(Folha de S.Paulo) “Não conte para a mamãe”, dizia o pai da escritora inglesa Toni Maguire.
O pedido, no entanto, não era sobre uma travessura ou uma sobremesa exagerada -ele abusou sexualmente da filha por oito anos, talvez com consentimento da mãe.
A história está no livro que Toni lança agora, com título igual à frase do pai (Bertrand Brasil, R$ 34, 308 págs.). E é um entre milhares de casos, no Brasil e no mundo.
Abuso sexual é crime e assim deve ser tratado.

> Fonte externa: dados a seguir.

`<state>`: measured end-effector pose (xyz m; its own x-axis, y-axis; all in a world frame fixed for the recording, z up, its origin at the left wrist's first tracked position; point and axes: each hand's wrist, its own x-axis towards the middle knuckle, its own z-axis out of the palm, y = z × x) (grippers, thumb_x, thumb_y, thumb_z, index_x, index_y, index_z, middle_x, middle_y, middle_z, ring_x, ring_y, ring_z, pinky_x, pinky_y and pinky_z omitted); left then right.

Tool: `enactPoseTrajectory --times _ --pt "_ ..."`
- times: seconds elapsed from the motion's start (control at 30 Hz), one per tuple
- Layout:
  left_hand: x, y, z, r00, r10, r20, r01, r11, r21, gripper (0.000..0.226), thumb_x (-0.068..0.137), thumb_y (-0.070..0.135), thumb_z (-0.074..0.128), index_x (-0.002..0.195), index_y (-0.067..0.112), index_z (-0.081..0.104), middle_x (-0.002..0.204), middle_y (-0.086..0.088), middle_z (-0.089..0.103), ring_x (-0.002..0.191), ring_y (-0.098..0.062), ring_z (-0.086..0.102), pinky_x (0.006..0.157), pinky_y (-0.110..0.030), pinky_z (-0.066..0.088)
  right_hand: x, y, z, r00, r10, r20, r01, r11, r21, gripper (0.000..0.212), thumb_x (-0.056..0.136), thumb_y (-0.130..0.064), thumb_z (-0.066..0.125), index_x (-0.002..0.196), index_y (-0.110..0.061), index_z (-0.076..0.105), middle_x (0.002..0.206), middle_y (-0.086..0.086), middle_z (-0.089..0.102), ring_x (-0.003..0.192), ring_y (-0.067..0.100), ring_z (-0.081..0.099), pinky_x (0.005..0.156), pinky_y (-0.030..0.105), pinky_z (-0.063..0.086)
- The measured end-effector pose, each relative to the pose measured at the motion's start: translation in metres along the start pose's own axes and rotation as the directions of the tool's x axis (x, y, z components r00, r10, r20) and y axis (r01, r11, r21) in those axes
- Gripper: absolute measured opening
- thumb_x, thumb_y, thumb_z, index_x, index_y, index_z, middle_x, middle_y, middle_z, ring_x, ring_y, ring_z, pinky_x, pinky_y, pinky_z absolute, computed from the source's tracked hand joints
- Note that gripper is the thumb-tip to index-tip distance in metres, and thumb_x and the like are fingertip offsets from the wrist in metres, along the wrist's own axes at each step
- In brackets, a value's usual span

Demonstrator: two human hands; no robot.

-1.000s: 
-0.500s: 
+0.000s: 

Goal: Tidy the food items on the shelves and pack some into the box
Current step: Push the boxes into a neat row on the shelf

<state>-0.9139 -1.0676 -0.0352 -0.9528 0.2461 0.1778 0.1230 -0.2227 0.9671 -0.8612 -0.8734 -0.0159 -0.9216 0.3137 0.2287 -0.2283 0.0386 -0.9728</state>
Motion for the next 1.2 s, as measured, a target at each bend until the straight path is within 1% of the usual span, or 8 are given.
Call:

E são justamente os adolescentes suas vítimas mais frequentes.
Geralmente confundido com estupro ou atentado violento ao pudor, o abuso tem particularidades.
Entre as situações que o configuram está incesto (relação sexual entre membros da mesma família), masturbação forçada, carícias com intenções sexuais, exibicionismo e sedução com presentes.
Em torno disso tudo, a tortura psicológica e, às vezes, o uso da força ou de algum tipo de poder.
De acordo com um levantamento deste ano da Secretaria de Estado da Saúde de São Paulo, nos último anos triplicou o número de adolescentes que sofreram abuso e foram atendidos pelo Núcleo de Violência Sexual e Aborto Previsto em Lei do Hospital Pérola Byington, referência nacional no assunto.
Cerca de metade das vítimas tem entre 12 e 17 anos, totalizando mais de 750 casos em 2011 -a conta também inclui garotos.
Enquanto adultos são geralmente abordados por desconhecidos em lugares públicos, no trajeto para o trabalho ou para a faculdade, crianças e adolescentes costumam ser violentadas no ambiente privado ou familiar e ao longo dos anos.
CRIME E CULPA
“Muitas vezes, elas mantêm um temor reverencial pelo agressor e por isso não revelam o que se passa”, afirma a psicóloga Daniela Pedroso, diretora do núcleo do Pérola Byington.
Segundo ela, é comum que haja, além da vergonha, uma espécie de culpa indevida.
“Elas passam por um período agudo de estresse pós-traumático que pode desencadear depressão, ideias de suicídio, dificuldades de relacionamento e uso de drogas. E a pessoa pode se tornar mais vulnerável a outros abusos ao longo da vida.”
Mudanças bruscas de comportamento, queda de rendimento escolar e desinteresse em atividades de rotina devem ser observados pelos familiares e amigos.
Para Raquel (os nomes das vítimas são fictícios), 22, que sofreu abuso aos 16 anos, o pesadelo veio do primeiro namorado, quando morava no interior de Minas Gerais.
“Eu era virgem e nunca tinha conversado sobre sexo. Um dia me excedi na bebida e mais tarde acordei completamente desnorteada, nua, com dor e sangrando. Ele estava rindo, como se tudo aquilo fosse normal”, relata.
Após anos de confusão mental e prejuízos nos relacionamentos, Raquel procurou ajuda psicológica.
“As pessoas tendem a condenar a mulher. Era como se eu tivesse culpa por ter bebido, e não o homem por ter abusado.”
Já Carla, 19, procurou atendimento psicológico com ajuda do namorado, após confidenciar ter sofrido abuso pelo padrasto, dos sete aos 14 anos.
“Ele tinha um ciúme obsessivo por mim e me impedia de ver os amigos. Uma tia até desconfiava, mas o resto da família dizia que ela era louca”, conta.
Os abusos aconteciam de madrugada, enquanto a mãe de Carla trabalhava. Ela tinha medo até de dormir.
“Ele me imobilizava, fazia chantagens e ameaças. Uma vez, gritei no meio da noite, mas minha mãe não percebeu. Ou fez de conta que não ouviu, para não admitir o pior. Depois descobri que ela também sofreu o mesmo no passado. Eu sou filha de um estupro.”
Em caso de gravidez originada de abuso sexual, a mulher pode optar por um abortamento legal até a 12ª semana de gestação.
“A vítima entra e sai pela porta da frente do hospital, sem sofrer qualquer represália ou preconceito”, afirma Daniela Pedroso.
Estatísticas do Pérola Byington apontam que, entre as que engravidaram em decorrência de estupro, 90% optam pelo abortamento legalizado, 9% mantêm o bebê e apenas 1% prefere entregá-lo para adoção.
Abusos contra garotos são mais raros, mas seguem o padrão mais comum: como elas, eles geralmente são vítimas de pessoas próximas.
Em qualquer que seja o caso, ou seja lá quem for o agressor, é preciso força para denunciar à polícia ou à Justiça, que têm medidas capazes de dar amparo e encontrar soluções, além de ajuda médica e psicológica.